A minute later, he was looking at a large, plump, perfectly baked chocolate muffin with a slim, bright pink candle plunged into its spongy centre.

"It's homemade, but I promise there are no mind-altering substances inside," she continued, suspecting that she was probably eyeing the treat with more than a little envy.
"Only one candle, Gill? You flatter me."
"Well, I couldn't let you get out of breath blowing them all out," she joked, but soon felt the slightest pang of concern as she saw a ripple of sadness pull itself across his features.
"You think I was just lucky that I saw my Mum when I was off my face?" He'd wanted to try and share this with her much closer to the aftermath, even though she'd seen the grainy video of it all, he'd wanted to be lucid and calm and wonder if it was somehow possible to isolate his mother from all the rest that had gone on in that bloody place. In taking another fleeting glance at the chocolate muffin, he knew that Gillian knew that too, because she could have baked him anything else from what he knew was a large repertoire.

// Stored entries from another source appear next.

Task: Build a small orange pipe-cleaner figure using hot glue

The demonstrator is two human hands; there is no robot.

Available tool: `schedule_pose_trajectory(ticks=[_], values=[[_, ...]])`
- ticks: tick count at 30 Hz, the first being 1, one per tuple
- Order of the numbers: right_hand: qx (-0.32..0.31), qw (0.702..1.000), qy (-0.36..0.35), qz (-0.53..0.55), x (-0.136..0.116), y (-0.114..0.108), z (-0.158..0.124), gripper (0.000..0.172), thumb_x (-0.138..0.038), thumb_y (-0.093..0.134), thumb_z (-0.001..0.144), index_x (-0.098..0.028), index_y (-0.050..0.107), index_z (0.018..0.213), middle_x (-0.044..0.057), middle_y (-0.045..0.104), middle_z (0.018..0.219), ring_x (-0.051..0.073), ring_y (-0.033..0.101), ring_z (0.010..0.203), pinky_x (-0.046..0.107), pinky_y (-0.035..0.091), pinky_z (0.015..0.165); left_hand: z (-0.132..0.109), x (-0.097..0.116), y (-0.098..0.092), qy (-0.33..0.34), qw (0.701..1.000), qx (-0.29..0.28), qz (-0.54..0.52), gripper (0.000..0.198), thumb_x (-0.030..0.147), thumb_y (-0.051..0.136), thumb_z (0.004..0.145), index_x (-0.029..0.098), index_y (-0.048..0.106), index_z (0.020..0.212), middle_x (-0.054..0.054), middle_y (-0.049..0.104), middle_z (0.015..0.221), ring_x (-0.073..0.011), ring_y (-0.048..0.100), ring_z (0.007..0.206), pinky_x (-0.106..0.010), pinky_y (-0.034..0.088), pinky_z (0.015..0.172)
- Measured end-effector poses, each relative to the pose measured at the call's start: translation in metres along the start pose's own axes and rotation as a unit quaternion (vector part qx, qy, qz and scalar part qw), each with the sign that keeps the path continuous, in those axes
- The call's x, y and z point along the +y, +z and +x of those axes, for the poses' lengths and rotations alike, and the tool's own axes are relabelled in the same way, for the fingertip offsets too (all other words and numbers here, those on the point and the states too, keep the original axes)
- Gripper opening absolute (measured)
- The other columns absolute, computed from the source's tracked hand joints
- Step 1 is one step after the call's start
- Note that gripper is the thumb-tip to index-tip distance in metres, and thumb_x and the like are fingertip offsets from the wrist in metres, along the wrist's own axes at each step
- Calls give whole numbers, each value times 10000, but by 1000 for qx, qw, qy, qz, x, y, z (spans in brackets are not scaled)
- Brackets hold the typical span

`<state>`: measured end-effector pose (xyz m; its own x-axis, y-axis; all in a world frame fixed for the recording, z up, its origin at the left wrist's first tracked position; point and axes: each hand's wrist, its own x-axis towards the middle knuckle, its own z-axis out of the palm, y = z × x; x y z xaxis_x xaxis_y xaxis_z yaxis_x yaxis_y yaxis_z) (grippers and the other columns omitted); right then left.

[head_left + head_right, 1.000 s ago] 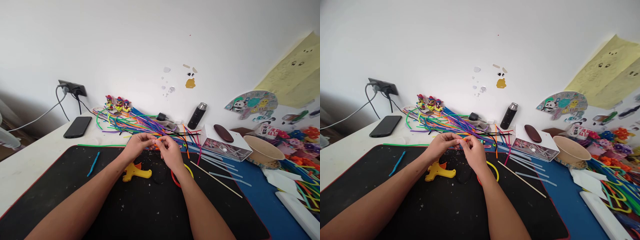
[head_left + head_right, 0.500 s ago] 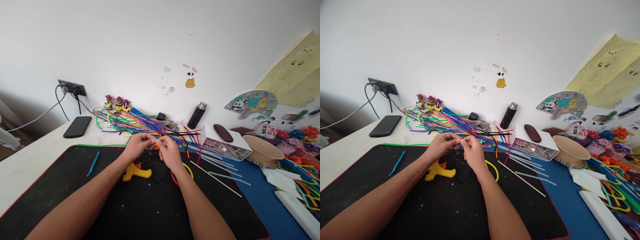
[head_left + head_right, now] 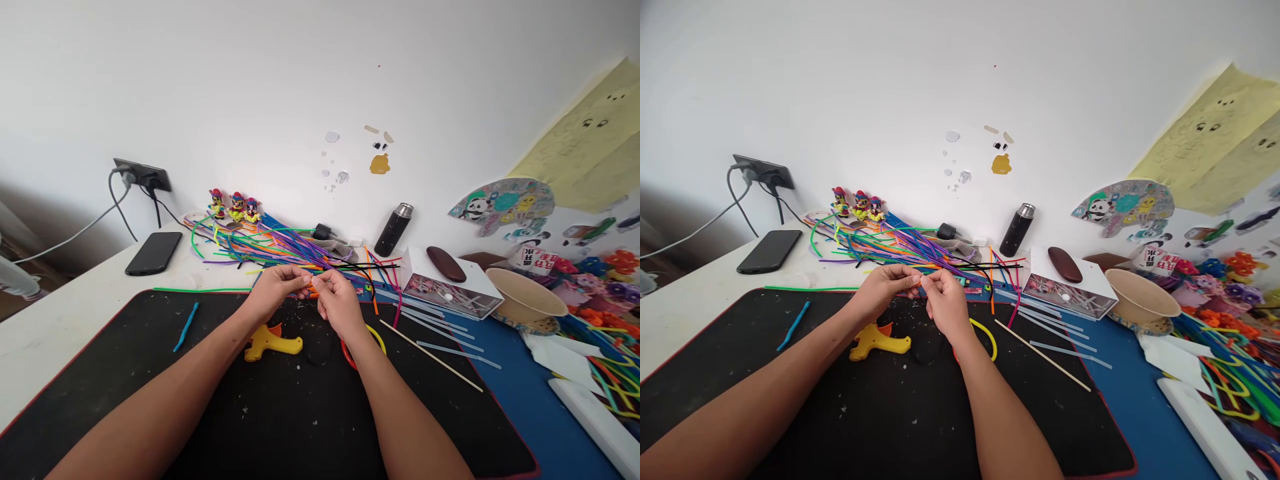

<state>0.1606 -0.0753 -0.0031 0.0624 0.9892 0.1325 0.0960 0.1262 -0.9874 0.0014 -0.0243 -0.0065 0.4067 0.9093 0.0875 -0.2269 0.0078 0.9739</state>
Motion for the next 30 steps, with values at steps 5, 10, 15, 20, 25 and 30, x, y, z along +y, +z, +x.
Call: schedule_pose_trajectory(ticks=[5,10,15,20,25,30], values=[[6,1000,11,28,1,-1,1,340,-543,677,902,-227,562,852,-118,438,438,87,379,326,224,247,380,-1,-2,0,3,1000,-2,-4,445,583,876,725,158,779,809,-57,739,744,-173,664,671,-315,567,712],[14,999,12,50,2,-3,2,345,-542,691,901,-221,576,850,-111,449,453,81,367,330,227,247,382,-1,1,0,18,999,-31,-7,459,566,866,747,153,778,927,-77,766,877,-180,686,716,-344,576,760],[15,997,11,80,2,-3,3,363,-550,716,878,-221,567,833,-124,409,460,77,368,329,225,251,372,-3,4,3,50,998,-44,17,424,409,935,686,180,758,995,-50,767,974,-184,694,832,-319,571,781],[8,997,16,81,1,-2,1,373,-562,719,876,-221,571,837,-124,401,464,75,374,333,224,245,374,-4,6,3,67,997,-31,38,378,444,889,748,171,755,973,-40,742,905,-167,666,745,-326,577,743],[1,997,15,78,0,-2,2,370,-564,707,881,-226,564,839,-128,393,459,76,364,332,221,246,377,-3,7,3,76,996,-22,46,403,498,868,760,169,757,964,-43,744,872,-170,667,707,-334,583,722],[-7,998,12,69,1,-2,2,361,-558,700,888,-230,559,842,-130,392,441,78,355,327,222,242,378,-3,5,2,75,996,-24,46,389,501,850,786,167,750,961,-33,733,796,-176,677,695,-335,582,716]])
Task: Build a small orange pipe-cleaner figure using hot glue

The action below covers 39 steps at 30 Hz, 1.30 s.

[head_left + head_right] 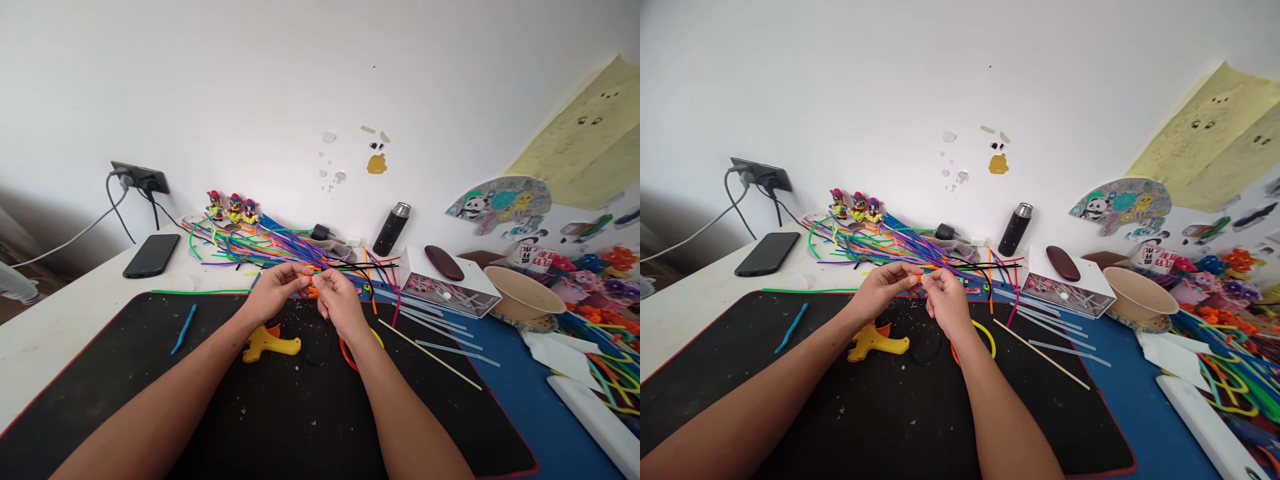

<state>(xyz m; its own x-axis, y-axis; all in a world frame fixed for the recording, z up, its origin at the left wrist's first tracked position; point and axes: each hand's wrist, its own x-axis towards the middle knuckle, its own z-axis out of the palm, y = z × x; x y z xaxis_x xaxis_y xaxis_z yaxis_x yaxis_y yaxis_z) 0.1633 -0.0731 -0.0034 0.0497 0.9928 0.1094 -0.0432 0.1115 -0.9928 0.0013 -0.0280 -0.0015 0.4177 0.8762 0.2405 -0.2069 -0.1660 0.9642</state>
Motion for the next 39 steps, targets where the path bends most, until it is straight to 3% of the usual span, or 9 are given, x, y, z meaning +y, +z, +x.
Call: schedule_pose_trajectory(ticks=[10,18,26,39], values=[[-17,999,-10,-27,2,-1,0,315,-523,666,911,-230,560,865,-128,432,440,76,358,320,217,238,380,0,-2,-1,-4,1000,-7,-13,390,454,854,789,171,731,1027,-7,694,723,-171,673,672,-305,557,667],[-22,1000,11,-15,1,-1,0,391,-591,688,887,-220,584,959,-113,495,515,94,448,351,219,323,384,0,2,-2,5,1000,18,3,376,401,883,748,171,729,1003,7,688,728,-149,646,650,-287,549,660],[7,999,4,48,-2,-2,2,480,-666,673,887,-200,613,985,-94,523,567,79,461,358,206,314,373,1,6,-6,27,998,57,6,368,395,888,731,174,731,980,6,689,731,-151,637,640,-288,544,642],[8,999,-14,-44,4,-1,1,319,-510,695,888,-206,611,934,-110,489,506,89,435,347,220,329,382,0,-2,-3,37,998,31,33,335,388,840,792,177,724,1024,-3,691,755,-159,656,692,-277,535,668]])
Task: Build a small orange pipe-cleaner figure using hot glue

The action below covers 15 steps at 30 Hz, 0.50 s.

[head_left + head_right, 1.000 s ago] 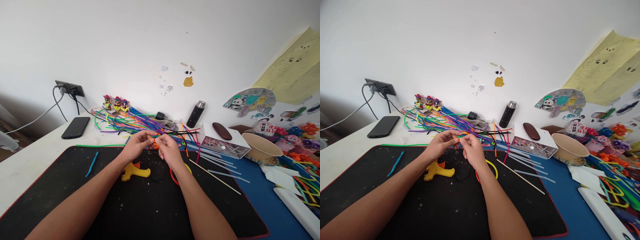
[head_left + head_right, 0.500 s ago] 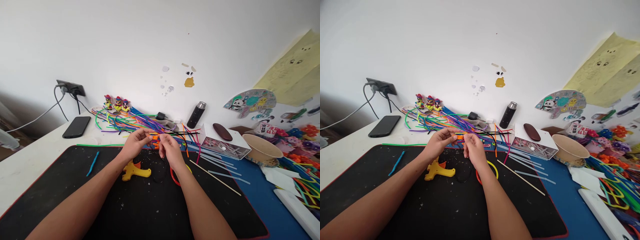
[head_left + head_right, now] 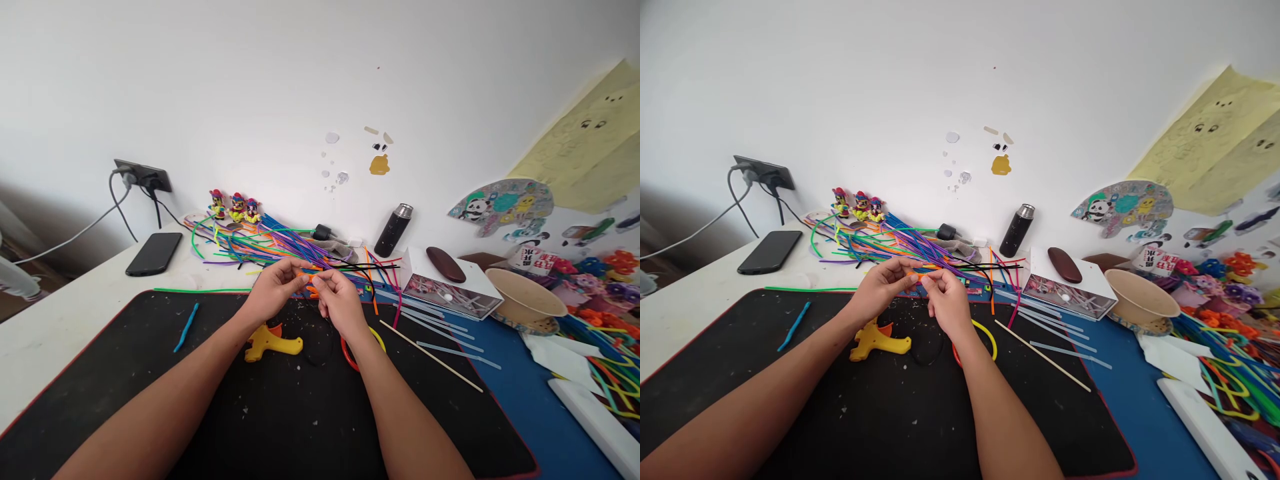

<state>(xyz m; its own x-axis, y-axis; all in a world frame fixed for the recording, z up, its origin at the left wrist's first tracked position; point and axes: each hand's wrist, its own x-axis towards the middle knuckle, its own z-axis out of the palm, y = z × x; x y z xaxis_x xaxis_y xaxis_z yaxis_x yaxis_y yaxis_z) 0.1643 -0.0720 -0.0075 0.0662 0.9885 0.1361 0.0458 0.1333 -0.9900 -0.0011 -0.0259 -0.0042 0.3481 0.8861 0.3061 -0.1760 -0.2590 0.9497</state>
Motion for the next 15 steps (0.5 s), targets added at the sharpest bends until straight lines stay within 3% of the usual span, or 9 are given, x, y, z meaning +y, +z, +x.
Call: schedule_pose_trajectory(ticks=[15], values=[[4,1000,-7,-20,6,-3,4,259,-472,665,886,-224,591,886,-117,464,485,86,401,322,219,285,358,1,-6,1,4,1000,-8,20,360,390,843,790,184,722,1059,12,659,768,-144,600,695,-273,490,662]])
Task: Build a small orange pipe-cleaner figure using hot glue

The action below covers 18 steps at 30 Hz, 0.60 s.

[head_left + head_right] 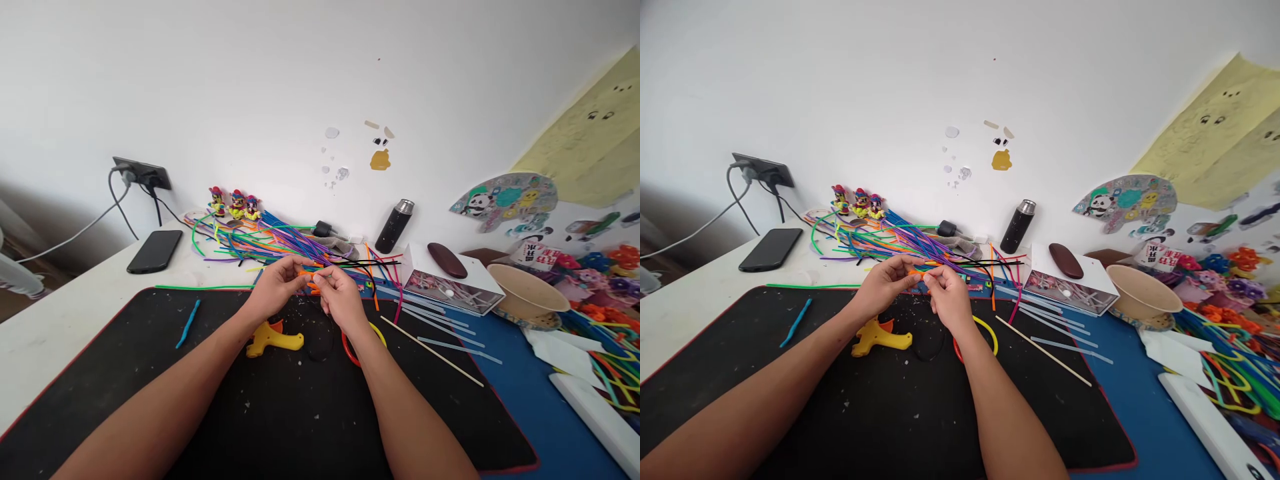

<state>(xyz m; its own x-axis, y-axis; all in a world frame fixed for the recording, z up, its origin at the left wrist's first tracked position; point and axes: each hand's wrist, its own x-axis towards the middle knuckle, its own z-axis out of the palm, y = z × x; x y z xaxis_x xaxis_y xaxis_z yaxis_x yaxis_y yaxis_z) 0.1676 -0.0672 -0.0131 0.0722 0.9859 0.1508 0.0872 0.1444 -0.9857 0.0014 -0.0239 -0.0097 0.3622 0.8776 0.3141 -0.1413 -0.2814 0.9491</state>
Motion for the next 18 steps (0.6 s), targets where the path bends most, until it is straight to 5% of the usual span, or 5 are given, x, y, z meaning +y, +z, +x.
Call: schedule_pose_trajectory(ticks=[8,14,18], values=[[8,998,22,60,-5,7,-4,339,-520,717,859,-220,571,913,-126,458,488,75,382,326,212,265,365,1,-5,4,-10,998,42,-34,404,414,874,759,180,728,1054,-2,691,783,-159,631,713,-292,518,688],[25,995,17,91,-10,10,-6,385,-544,752,842,-210,575,912,-122,466,474,64,363,325,206,234,365,1,-2,6,-69,976,32,-205,527,316,950,676,181,743,1142,-13,731,832,-139,659,742,-262,528,718],[27,996,6,86,-8,9,-6,385,-540,758,842,-210,582,927,-116,486,477,67,364,324,207,222,360,2,-3,7,-115,952,19,-284,409,257,979,622,157,785,968,-29,742,825,-120,653,711,-238,515,697]])
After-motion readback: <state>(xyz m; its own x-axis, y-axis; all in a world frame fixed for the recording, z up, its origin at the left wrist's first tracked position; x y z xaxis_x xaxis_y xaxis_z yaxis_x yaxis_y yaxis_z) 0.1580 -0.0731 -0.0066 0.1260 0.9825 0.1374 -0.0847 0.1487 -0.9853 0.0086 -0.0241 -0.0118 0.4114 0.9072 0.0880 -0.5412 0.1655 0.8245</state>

"Wayne clearly didn't experience anything that was in any way beneficial, and you saw what happened to Eli. You were violent and more unpredictable than ever, and you were reunited with a man that you hated."
"Apart from all that, it was perfect," he mused, fingers making a circle in the air as he spoke.
"You've been thinking about your Mom a lot recently. It might have happened without the drugs. I wouldn't recommend that you do it again."
"It was so bloody real, though." "She told me to stop blamin' myself."
"She's right. She wants you to be at peace with it now. Whatever it was that got woken up by all those chemicals, that's what it was trying to tell you."
"Besides, she doesn't really live in your mind, anyway." "She's in here, right?" Gillian slipped her hand over her heart to emphasise the point, feeling that she could have said much more as a psychologist, but had chosen to look at the situation purely as a best friend, where the deep cut of emotion overrode everything else. Cal nodded in silent agreement, acutely aware of the unspoken feeling passing between them in some kind of wordless osmosis. Another slight jab of anguish jolted through his muscles as he wondered if he would ever find the right words to tell her just how grateful he was that she was always there.

"There's still a lot of the future that we all have to look forward to, as much as we have to deal with the past," she added, somewhat surprised by her forward-looking optimism. Nevertheless, she was certain that her unintentional forethought had broken a little more of the fog around him when he produced a Swiss Army knife from the myriad of objects in his desk drawer, quickly hovering the blade over the muffin with a questioning glance.
"And does it start with us sharin' this muffin?" Not so bloody likely, he thought, ridiculously certain that firstly, she wanted him to enjoy it on his own, and secondly, that she never really wanted to share anything that was composed from the rich darkness of cocoa.

"No, Cal, it's a gift. And I have a bigger one in my desk drawer. Which is waiting for me, along with a large pile of invoices." Letting out the slightest sigh, she rose from where she had been sitting and turned to leave, reluctantly giving in to the tiresome pull of paperwork and deadlines.
"Gill? Hold on a minute, love."

Halfway between his desk and the doorway, he pulled her into his arms, both lost and at home and ever-so-slightly breathless from the wild crosscurrents of affection and melancholy. "Thank you."

Behind closed lids, encircled in the endless comfort of her embrace, he saw a hopeful future – a freight ship, finally docked in port. The sea was still, mirror-flat and perfect. In slow, careful movements, its precious cargo was unloaded, piece by piece, bit by bit. The weight began to ease, while time was as unmoving as the water beneath the boat. Finally, those coloured containers merged and blended, arcing out into a rainbow.